FREDERICKTOWN — Fredericktown Local Schools is expected to operate at a revenue loss in 2027, according to the treasurer’s recent five-year forecast.

The information-filled forecast was presented at May’s board of education meeting by district treasurer Heather Darnold on Tuesday. 

Darnold’s five-year forecast is currently based on Ohio Gov. Mike DeWine’s proposed budget, which is based on 2018 funding levels. Another proposed budget is the Statehouse’s budget, which is based on 2022 funding levels. It’s currently passed in the house and awaits a decision from the senate.

The main difference between 2018 and 2022 funding levels is where the money follows open-enrolled students. In the 2022 model, a district teaching an open-enrolled student would receive every dollar associated with said student, known as the “fair share funding plan.”

“There’s actually a million dollar difference between the two funding levels,” Darnold said.

However, the current forecast is based on the 2018 model, Darnold said, and if the 2022 version is passed a revised forecast will be presented at the June 9 board meeting.

With the district seeing a decline in unrestrictive aid, also known as state aid, it’s becoming further dependent on property tax allocations.

“So where last year we were about 27% dependent on property tax, we’re now almost 31% dependent on property tax,” Darnold said.

When looking at birth rate data from five to six years ago, Fredericktown Local Schools should have around 100 kids enrolling. As of right now, the district has 84 students, 21 being open-enrolled.

“So in my mind, where are those other kids? Where are those 20 kids?,” Darnold said. “They could be homeschooled. We know of at least two non-public, non-charter schools in Fredericktown. They could be attending there.”

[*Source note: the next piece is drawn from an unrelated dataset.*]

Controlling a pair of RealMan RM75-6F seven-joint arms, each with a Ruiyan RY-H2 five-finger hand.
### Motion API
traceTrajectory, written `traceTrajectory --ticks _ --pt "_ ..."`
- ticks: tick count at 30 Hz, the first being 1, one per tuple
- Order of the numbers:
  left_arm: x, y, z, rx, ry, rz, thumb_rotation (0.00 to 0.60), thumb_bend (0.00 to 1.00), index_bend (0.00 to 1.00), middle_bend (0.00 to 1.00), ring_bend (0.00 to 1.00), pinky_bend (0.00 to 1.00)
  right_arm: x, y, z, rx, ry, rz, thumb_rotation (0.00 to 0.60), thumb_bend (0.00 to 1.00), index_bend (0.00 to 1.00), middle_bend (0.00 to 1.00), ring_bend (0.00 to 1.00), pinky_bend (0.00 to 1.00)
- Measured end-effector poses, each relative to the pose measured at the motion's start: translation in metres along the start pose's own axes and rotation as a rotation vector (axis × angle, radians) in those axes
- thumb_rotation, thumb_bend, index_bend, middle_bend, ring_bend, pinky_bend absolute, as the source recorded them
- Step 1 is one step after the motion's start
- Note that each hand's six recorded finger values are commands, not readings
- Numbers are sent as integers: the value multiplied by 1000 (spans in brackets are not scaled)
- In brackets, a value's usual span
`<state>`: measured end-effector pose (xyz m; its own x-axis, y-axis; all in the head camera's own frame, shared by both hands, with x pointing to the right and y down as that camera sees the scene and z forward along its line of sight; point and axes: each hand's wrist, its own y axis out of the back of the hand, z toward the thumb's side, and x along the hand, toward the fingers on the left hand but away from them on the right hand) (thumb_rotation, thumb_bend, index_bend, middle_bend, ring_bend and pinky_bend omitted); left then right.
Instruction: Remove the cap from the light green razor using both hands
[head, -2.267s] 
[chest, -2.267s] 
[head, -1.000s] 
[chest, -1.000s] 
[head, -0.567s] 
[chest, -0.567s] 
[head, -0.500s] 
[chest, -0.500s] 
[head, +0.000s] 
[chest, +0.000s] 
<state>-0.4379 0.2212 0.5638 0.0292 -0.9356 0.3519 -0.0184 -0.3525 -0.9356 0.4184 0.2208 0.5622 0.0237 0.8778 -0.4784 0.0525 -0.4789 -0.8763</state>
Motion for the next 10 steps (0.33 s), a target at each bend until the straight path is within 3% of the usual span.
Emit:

Overall, at the end of fiscal year 2023, the district will have a surplus of revenue — but by the end of fiscal year ‘27, the district will receive a revenue shortfall where expenditures are projected to be greater than revenue by $1.1 million.

“If this continues this will erode the district’s financial stability over time,” Darnold said. “Now would be time for us to start looking at how to balance or fight to move forward.”